The Minnesota–Penn State football rivalry is an American college football rivalry between the Minnesota Golden Gophers football team of the University of Minnesota and the Penn State Nittany Lions football team of Pennsylvania State University. The Governor's Victory Bell is awarded to the winner of the game.

History
The Governor's Victory Bell was first presented in 1993 to commemorate Penn State's entry into the Big Ten Conference, with their first league game coming against Minnesota. Penn State won the trophy during the first four matchups, Minnesota the next four, and Penn State the next four after that. In 2008, Penn State recorded the first shutout of the series when they beat Minnesota 20–0; the previous low score for each team was 3 for Minnesota in 1994 and 7 for Penn State in 2004. Minnesota won the matchup in 2013 with a 24–10 victory. In 2019, the #17 Gophers retook the Victory Bell by beating #4 Penn State 31-26.

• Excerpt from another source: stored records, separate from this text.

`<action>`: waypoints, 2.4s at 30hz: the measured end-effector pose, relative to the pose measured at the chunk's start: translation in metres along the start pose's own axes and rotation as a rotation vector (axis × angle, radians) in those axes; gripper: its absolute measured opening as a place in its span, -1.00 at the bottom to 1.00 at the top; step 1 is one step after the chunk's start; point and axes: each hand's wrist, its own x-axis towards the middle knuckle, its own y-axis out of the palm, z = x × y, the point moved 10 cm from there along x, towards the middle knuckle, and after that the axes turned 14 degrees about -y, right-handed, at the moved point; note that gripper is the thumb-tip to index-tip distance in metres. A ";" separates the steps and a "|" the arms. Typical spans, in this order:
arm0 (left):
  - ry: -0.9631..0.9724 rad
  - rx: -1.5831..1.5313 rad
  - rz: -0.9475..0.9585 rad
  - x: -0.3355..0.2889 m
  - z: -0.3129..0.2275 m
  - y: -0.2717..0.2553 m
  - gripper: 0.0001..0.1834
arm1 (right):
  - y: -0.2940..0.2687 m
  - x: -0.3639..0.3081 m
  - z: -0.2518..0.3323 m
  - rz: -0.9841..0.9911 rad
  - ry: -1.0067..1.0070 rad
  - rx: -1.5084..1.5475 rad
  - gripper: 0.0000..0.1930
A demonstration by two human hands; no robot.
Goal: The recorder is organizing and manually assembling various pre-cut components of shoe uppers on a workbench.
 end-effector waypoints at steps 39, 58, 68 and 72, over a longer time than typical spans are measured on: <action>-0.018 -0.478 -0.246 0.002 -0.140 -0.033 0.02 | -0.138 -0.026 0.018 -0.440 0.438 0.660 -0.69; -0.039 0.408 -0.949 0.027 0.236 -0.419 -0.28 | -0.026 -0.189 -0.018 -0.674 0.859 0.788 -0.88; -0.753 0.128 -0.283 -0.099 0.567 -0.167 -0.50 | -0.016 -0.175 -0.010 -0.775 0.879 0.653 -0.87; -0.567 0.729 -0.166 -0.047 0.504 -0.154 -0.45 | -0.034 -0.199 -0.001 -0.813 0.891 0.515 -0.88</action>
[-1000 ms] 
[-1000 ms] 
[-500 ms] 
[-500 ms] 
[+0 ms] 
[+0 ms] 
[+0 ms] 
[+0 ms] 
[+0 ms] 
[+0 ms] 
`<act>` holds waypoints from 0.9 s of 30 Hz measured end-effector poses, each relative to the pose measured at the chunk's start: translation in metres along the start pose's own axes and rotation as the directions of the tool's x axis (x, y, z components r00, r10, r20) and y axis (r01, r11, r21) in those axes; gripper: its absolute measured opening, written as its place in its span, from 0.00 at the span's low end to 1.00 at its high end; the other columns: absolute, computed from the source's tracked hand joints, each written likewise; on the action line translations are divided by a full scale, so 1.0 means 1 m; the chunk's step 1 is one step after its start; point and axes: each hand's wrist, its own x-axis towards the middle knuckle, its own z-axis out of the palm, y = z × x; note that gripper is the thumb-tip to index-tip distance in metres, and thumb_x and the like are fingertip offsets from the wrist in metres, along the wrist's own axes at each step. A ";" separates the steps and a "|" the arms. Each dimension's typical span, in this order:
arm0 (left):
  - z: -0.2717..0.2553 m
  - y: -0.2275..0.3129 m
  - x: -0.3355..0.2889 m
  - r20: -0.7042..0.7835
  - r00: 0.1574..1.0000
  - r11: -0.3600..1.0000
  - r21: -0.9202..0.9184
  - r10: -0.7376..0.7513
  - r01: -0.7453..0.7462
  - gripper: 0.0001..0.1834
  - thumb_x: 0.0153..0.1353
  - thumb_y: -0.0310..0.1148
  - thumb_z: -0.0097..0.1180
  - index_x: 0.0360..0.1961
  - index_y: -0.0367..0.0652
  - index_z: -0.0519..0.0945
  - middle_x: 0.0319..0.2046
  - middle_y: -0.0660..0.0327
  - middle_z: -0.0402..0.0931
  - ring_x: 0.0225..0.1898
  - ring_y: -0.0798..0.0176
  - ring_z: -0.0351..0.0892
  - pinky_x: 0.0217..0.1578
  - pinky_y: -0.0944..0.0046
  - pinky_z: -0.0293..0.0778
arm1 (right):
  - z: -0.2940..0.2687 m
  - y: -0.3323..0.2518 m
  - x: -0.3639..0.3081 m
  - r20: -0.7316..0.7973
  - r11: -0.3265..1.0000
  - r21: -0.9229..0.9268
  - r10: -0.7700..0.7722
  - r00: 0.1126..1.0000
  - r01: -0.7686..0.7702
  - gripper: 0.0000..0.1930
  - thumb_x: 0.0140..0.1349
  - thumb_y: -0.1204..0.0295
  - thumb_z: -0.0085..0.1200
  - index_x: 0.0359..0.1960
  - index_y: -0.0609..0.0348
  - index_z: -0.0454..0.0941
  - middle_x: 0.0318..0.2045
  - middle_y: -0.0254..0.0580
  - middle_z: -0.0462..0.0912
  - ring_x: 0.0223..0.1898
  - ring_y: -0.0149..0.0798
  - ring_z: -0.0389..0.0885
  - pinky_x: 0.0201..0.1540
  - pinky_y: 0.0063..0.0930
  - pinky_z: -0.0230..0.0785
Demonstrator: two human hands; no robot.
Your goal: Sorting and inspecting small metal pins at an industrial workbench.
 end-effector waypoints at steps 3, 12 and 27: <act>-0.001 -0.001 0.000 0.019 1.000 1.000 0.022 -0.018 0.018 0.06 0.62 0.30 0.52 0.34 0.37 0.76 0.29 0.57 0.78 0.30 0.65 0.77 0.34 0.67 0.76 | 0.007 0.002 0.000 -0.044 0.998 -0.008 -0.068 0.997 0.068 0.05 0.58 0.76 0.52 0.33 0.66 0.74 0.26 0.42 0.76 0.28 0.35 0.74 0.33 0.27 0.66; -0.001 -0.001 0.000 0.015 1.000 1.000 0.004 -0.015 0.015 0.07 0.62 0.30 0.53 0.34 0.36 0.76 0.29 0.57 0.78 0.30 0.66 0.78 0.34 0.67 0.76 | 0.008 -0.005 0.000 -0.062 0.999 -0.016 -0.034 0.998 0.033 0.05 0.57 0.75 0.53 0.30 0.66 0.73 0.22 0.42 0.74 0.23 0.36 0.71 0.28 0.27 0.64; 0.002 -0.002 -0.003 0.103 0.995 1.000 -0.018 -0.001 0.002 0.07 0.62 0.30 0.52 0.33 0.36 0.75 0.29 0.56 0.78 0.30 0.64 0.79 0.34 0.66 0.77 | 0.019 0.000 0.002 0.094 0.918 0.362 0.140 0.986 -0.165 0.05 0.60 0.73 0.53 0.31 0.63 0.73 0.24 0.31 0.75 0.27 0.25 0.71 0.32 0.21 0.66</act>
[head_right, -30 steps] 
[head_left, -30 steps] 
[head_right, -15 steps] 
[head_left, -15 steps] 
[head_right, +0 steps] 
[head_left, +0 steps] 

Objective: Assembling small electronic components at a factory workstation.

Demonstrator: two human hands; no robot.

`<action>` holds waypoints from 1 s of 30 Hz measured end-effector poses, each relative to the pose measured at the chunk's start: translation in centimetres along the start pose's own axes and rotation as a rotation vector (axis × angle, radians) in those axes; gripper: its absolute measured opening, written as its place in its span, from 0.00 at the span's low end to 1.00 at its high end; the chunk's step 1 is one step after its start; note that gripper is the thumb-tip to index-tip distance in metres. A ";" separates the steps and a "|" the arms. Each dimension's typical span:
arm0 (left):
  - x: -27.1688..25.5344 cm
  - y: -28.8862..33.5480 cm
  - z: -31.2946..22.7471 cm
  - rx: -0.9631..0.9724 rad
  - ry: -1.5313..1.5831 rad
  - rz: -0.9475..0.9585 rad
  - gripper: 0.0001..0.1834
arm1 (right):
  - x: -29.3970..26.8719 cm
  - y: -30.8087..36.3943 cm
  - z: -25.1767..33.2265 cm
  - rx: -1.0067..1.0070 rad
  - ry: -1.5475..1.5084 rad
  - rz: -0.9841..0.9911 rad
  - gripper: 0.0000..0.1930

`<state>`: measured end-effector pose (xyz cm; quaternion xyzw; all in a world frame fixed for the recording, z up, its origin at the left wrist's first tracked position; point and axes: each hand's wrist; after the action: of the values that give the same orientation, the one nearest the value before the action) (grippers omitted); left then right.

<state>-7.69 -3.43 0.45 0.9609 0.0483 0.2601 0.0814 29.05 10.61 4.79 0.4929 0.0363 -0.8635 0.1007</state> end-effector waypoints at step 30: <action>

In 2010, after the University of Nebraska joined the Big Ten as its 12th member, the conference was split into two divisions. Penn State and Minnesota were placed in different divisions and thus, beginning in 2011, the rivalry would be held only four times every ten years. In 2014, the University of Maryland and Rutgers University joined the Big Ten and in 2016, the conference increased its schedule to nine games.  Currently, the two schools will play each other at least twice during every six-year scheduling cycle. Penn State leads the series 10–6. 

In 2019, Both teams were undefeated with Penn State ranked #4 and Minnesota ranked #17. This was the first matchup in which both teams were ranked.  The game went down to the wire and ended with a dramatic interception by the Gophers in their own end zone to win 31-26.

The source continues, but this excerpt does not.